Although I’ve only read a few of Kristen Hannah novels, it’s clear she does her homework. This is true whether the novel’s setting is France during World War II, Leningrad or the Pacific Northwest; her writing evokes a strong sense of time and place. The Four Winds, set in the 1930s Dust Bowl era, is no exception. Hannah’s work also features strong, independent women; here Elsa Wolcott follows the pattern.
At 25 Elsa is considered past her prime as a marriage candidate. When she meets Rafe Martinelli, seven years her junior, her life changes. With no intention of a marrying Elsa, Rafe has no choice when she becomes pregnant.

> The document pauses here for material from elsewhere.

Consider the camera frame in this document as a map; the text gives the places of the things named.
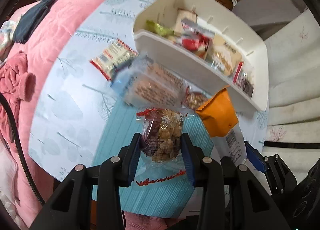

By the 1930s, Elsa has settled in on the Martinelli farm, which in Northern Texas does not escape the devastation of the drought and dust storms that wreaked havoc across the Great Plains. Rafe abandons Elsa, their two children and his parents. Eventually, Elsa makes the trek to California, where word has it life is better.
Hannah’s vivid descriptions of the poverty, prejudice and injustices faced by the flood of migrants could easily, and unfortunately, be applied today. Elsa and her children aren’t immune to the incivilities, but the family’s relationships grow stronger in its struggle to find a better life.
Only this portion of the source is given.